What is required:
In this exercise, reproduce all the entries that follow exactly.

Extracted records:
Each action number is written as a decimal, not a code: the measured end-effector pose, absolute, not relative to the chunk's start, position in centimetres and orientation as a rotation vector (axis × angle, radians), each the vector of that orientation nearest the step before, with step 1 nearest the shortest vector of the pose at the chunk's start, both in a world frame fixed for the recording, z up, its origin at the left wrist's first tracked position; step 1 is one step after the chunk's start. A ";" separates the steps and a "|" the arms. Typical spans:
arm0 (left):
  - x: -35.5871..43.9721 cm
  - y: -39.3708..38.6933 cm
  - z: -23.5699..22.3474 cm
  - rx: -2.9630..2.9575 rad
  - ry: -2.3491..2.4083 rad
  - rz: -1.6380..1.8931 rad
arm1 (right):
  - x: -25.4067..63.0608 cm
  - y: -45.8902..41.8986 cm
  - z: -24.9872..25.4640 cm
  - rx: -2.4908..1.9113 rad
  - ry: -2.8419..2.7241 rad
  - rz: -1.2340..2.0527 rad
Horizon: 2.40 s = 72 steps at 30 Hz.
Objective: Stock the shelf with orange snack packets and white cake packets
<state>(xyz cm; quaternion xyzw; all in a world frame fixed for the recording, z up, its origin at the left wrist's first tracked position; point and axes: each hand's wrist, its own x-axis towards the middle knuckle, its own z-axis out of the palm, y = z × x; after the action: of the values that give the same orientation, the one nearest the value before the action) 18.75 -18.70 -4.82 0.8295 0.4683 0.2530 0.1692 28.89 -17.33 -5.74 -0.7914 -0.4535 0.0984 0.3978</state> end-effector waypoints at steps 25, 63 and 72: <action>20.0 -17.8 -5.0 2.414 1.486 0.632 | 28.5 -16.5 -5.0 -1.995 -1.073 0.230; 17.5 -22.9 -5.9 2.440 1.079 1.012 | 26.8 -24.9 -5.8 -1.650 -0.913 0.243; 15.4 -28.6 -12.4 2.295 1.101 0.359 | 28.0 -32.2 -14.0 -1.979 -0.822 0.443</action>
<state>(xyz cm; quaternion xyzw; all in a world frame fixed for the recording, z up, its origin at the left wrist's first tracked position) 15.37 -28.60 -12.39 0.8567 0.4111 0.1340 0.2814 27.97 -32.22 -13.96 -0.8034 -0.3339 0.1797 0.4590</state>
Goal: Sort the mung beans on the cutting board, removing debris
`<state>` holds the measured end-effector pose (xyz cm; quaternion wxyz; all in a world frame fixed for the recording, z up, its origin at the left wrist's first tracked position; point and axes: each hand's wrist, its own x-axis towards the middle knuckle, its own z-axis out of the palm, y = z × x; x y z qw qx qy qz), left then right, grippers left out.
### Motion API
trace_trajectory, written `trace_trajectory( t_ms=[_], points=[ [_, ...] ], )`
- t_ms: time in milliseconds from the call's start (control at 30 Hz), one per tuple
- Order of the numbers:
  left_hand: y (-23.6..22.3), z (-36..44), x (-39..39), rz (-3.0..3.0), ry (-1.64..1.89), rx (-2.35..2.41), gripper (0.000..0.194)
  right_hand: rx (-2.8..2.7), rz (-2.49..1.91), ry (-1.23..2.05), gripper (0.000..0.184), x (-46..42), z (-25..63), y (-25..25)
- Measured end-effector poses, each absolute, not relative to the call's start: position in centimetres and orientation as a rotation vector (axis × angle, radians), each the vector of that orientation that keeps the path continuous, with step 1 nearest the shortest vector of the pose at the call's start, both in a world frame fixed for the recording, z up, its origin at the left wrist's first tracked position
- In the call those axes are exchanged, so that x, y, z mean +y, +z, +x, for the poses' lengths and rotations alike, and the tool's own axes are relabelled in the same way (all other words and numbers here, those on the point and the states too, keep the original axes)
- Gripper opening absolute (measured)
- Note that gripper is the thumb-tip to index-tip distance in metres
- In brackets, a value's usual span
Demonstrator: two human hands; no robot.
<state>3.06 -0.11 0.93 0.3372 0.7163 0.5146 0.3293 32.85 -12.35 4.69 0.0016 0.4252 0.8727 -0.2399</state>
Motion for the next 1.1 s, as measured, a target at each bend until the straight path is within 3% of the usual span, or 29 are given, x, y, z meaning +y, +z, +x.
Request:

Result of the exercise:
Each action number is written as a decimal, not a code: the measured end-effector pose, absolute, not relative to the chunk's start, position in centimetres and orientation as a rotation vector (axis × angle, radians), each the vector of that orientation nearest the step before, with step 1 nearest the shortest vector of the pose at the chunk's start, both in a world frame fixed for the recording, z up, its origin at the left wrist's first tracked position; step 1 is one step after the chunk's start. A ";" separates the steps and a "|" the arms. Typical spans:
arm0 (left):
  - x: -35.5871..43.9721 cm
  - y: -39.3708..38.6933 cm
  - z: -23.5699..22.3474 cm
  - rx: -2.9630..2.9575 rad
  - ry: -2.3491..2.4083 rad
  - rz: -1.6380..1.8931 rad
arm1 (right):
  - x: -25.4067..63.0608 cm
  - y: -45.8902..41.8986 cm
  - z: -24.9872..25.4640 cm
  - rx: -2.4908..1.9113 rad
  - ry: -2.8419..2.7241 rad
  - rz: -1.2340..2.0527 rad
Horizon: 2.40 s = 72 steps at 30 Hz.
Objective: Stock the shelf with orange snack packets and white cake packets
<state>(xyz cm; quaternion xyzw; all in a world frame fixed for the recording, z up, its origin at the left wrist's first tracked position; point and axes: each hand's wrist, its own x-axis towards the middle knuckle, its own z-axis out of the palm, y = z × x; after the action: of the values that give the same orientation, the one nearest the value before the action) 18.75 -18.70 -4.82 0.8295 0.4683 0.2530 0.1692 28.89 -17.33 -5.74 -0.7914 -0.4535 0.0984 0.3978</state> end-effector waypoints at steps 25, 63 and 72: <action>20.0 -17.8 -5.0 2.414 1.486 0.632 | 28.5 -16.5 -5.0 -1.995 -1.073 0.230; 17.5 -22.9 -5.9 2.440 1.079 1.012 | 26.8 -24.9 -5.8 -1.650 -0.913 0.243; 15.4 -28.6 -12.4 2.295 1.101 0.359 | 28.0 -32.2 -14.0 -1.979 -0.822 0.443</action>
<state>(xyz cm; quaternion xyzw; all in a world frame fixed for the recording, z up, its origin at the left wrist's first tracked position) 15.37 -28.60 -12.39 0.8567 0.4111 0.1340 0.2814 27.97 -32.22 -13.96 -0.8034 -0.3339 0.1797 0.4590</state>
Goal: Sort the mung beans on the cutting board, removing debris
`<state>` holds the measured end-effector pose (xyz cm; quaternion wxyz; all in a world frame fixed for the recording, z up, its origin at the left wrist's first tracked position; point and axes: each hand's wrist, its own x-axis towards the middle knuckle, its own z-axis out of the palm, y = z × x; x y z qw qx qy qz), left then right, grippers left out.
### Motion API
trace_trajectory, written `trace_trajectory( t_ms=[_], points=[ [_, ...] ], )`
- t_ms: time in milliseconds from the call's start (control at 30 Hz), one per tuple
- Order of the numbers:
  left_hand: y (-23.6..22.3), z (-36..44), x (-39..39), rz (-3.0..3.0), ry (-1.64..1.89), rx (-2.35..2.41), gripper (0.000..0.194)
  right_hand: rx (-2.8..2.7), rz (-2.49..1.91), ry (-1.23..2.05), gripper (0.000..0.184), x (-46..42), z (-25..63), y (-25..25)
- Measured end-effector poses, each absolute, not relative to the call's start: position in centimetres and orientation as a rotation vector (axis × angle, radians), each the vector of that orientation that keeps the path continuous, with step 1 nearest the shortest vector of the pose at the call's start, both in a world frame fixed for the recording, z up, its origin at the left wrist's first tracked position
- In the call those axes are exchanged, so that x, y, z mean +y, +z, +x, for the poses' lengths and rotations alike, and the tool's own axes are relabelled in the same way (all other words and numbers here, those on the point and the states too, keep the original axes)
- Gripper opening absolute (measured)
- Note that gripper is the thumb-tip to index-tip distance in metres
- In brackets, a value's usual span
Demonstrator: two human hands; no robot.
<state>3.06 -0.11 0.93 0.3372 0.7163 0.5146 0.3293 32.85 -12.35 4.69 0.0016 0.4252 0.8727 -0.2399</state>
Motion for the next 1.1 s, as measured, a target at each bend until the straight path is within 3% of the usual span, or 29 are given, x, y, z meaning +y, +z, +x.
Request:

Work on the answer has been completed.